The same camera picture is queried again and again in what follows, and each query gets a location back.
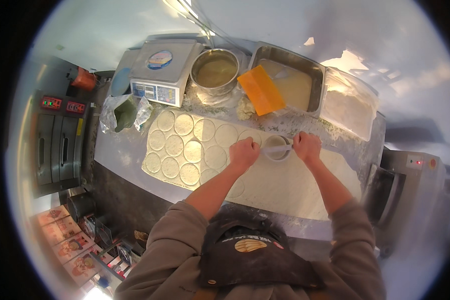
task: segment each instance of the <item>plastic bag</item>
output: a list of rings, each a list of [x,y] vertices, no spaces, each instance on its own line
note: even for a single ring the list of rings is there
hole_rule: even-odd
[[[145,98],[145,96],[142,96],[137,105],[137,117],[135,118],[135,122],[133,122],[133,125],[135,125],[137,131],[140,131],[142,124],[147,122],[153,110],[154,108],[150,102],[148,102],[148,99]]]
[[[108,96],[100,113],[100,127],[103,133],[120,132],[132,127],[137,116],[137,105],[132,94],[118,97]]]
[[[326,69],[325,85],[320,118],[370,141],[380,103],[377,95],[360,79],[335,68]]]

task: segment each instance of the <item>control panel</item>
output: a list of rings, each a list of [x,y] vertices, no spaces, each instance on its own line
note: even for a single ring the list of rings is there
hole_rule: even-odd
[[[171,106],[180,107],[180,89],[178,87],[165,86],[132,79],[130,81],[133,96],[142,98],[145,96],[149,101],[160,102]]]
[[[41,107],[45,109],[59,110],[62,100],[54,97],[44,96],[42,98]]]
[[[69,101],[66,104],[66,111],[83,114],[85,111],[85,104]]]

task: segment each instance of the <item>round dough disc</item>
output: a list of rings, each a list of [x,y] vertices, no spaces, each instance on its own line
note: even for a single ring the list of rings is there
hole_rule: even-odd
[[[215,171],[214,169],[206,169],[200,175],[200,184],[206,183],[207,181],[209,181],[210,179],[212,179],[216,175],[218,175],[218,172]]]
[[[188,135],[193,129],[193,119],[190,115],[182,114],[176,117],[175,131],[179,135]]]
[[[148,171],[156,173],[160,170],[162,162],[160,161],[160,157],[158,156],[157,153],[151,152],[148,153],[148,155],[143,160],[142,168],[144,167],[144,165]]]
[[[219,169],[227,162],[227,153],[222,147],[212,146],[205,151],[205,163],[212,169]]]
[[[243,185],[243,181],[239,178],[232,185],[232,188],[228,191],[228,194],[226,196],[230,198],[237,198],[243,194],[244,190],[245,186]]]
[[[215,133],[215,141],[223,148],[232,146],[237,142],[238,138],[239,133],[237,132],[237,129],[228,124],[223,124],[218,127],[217,132]]]
[[[171,111],[163,111],[157,118],[157,126],[161,131],[169,131],[175,123],[175,115]]]
[[[193,134],[201,142],[210,141],[215,135],[215,124],[203,118],[193,127]]]
[[[164,133],[160,130],[155,130],[150,133],[150,136],[148,137],[148,144],[150,144],[150,147],[155,151],[162,149],[165,145]]]
[[[198,163],[204,155],[204,148],[199,141],[189,141],[183,148],[185,159],[191,163]]]
[[[259,133],[255,130],[245,130],[244,132],[242,132],[240,134],[240,136],[238,137],[238,140],[239,141],[245,140],[249,136],[251,136],[253,138],[253,141],[256,142],[258,144],[258,146],[262,146],[262,138],[260,137]]]
[[[179,171],[179,163],[173,157],[167,157],[162,161],[162,172],[166,177],[175,178]]]
[[[185,164],[180,169],[180,178],[185,184],[194,185],[200,179],[200,171],[194,164]]]
[[[182,138],[176,134],[170,135],[165,141],[165,150],[173,157],[179,156],[183,151]]]

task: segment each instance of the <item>work table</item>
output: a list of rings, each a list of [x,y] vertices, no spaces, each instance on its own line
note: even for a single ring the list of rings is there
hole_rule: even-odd
[[[126,54],[120,61],[125,67]],[[197,96],[198,87],[189,82],[186,87],[185,97],[179,111],[194,113],[203,117],[210,117],[222,121],[236,123],[249,128],[262,130],[286,138],[305,131],[317,135],[322,140],[324,149],[340,153],[348,165],[357,172],[358,179],[364,191],[372,164],[380,164],[385,139],[385,118],[380,113],[373,121],[370,141],[362,141],[334,125],[312,117],[301,116],[289,112],[282,116],[270,113],[264,116],[256,114],[248,120],[241,121],[237,117],[235,105],[238,99],[222,103],[222,105],[204,105]],[[123,129],[119,133],[103,133],[97,130],[94,159],[120,177],[137,185],[138,187],[154,194],[166,201],[176,203],[185,199],[192,191],[163,181],[160,181],[142,170],[142,162],[146,155],[148,129],[152,121],[164,109],[170,109],[168,105],[151,102],[153,112],[150,119],[144,123],[140,132],[135,127]],[[292,217],[280,213],[268,212],[241,204],[232,203],[236,209],[247,210],[269,218],[275,224],[282,226],[290,237],[329,241],[332,237],[330,221],[320,221]]]

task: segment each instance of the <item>stainless steel bowl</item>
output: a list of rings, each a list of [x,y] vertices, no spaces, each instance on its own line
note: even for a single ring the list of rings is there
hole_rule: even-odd
[[[226,60],[233,63],[236,66],[235,75],[227,83],[222,84],[221,86],[215,87],[202,86],[200,82],[197,80],[197,76],[200,69],[202,69],[205,64],[216,62],[218,60]],[[240,69],[239,60],[235,56],[235,54],[233,54],[231,51],[221,48],[210,49],[201,53],[200,55],[197,56],[197,58],[195,58],[192,64],[192,69],[190,71],[190,77],[192,78],[193,83],[196,84],[201,89],[203,89],[206,93],[212,96],[222,96],[232,91],[233,88],[237,85],[237,77],[239,75],[239,69]]]

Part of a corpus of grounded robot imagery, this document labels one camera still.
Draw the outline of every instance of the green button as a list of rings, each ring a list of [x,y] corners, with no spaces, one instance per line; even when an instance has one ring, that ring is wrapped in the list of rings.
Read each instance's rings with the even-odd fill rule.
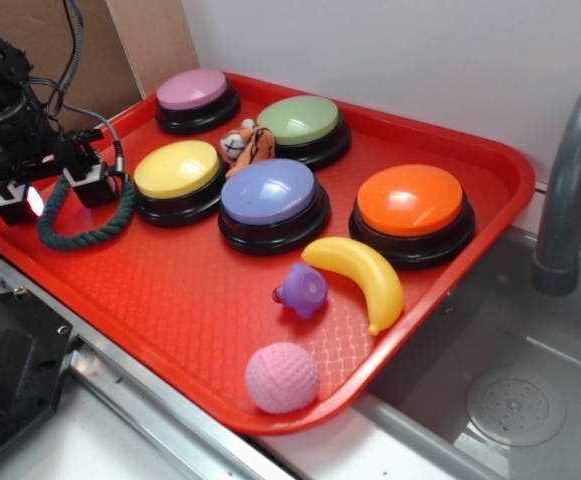
[[[335,129],[339,109],[332,100],[310,95],[291,97],[270,105],[257,118],[268,127],[277,145],[301,145]]]

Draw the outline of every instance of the stainless steel sink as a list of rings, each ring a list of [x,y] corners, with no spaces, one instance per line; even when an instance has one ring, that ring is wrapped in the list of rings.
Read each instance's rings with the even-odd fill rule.
[[[536,292],[534,245],[509,229],[368,391],[505,478],[581,478],[581,278]]]

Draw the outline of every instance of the plush toy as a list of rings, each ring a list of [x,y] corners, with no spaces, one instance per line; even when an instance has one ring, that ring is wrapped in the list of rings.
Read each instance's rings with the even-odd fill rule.
[[[274,158],[274,135],[248,118],[221,137],[221,148],[232,161],[226,174],[230,178],[252,163]]]

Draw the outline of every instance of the pink ball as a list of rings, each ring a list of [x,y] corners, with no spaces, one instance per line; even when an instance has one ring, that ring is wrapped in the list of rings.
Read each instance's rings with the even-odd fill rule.
[[[246,367],[248,393],[267,413],[288,413],[307,407],[317,396],[319,381],[312,356],[289,342],[260,348]]]

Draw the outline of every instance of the orange button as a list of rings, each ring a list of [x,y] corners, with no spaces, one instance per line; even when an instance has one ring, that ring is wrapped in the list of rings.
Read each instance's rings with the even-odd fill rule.
[[[400,165],[371,176],[359,189],[362,220],[397,237],[434,233],[452,223],[463,203],[463,189],[450,173],[430,165]]]
----
### Task requirements
Pick every line of the data that includes the string "stainless".

### Solution for this task
task: segment each instance of the <item>stainless steel bowl</item>
Draw the outline of every instance of the stainless steel sink as a list of rings, each ring a list of [x,y] corners, with no spaces, one instance per line; even when an instance has one ring, that ring is wrapped in the list of rings.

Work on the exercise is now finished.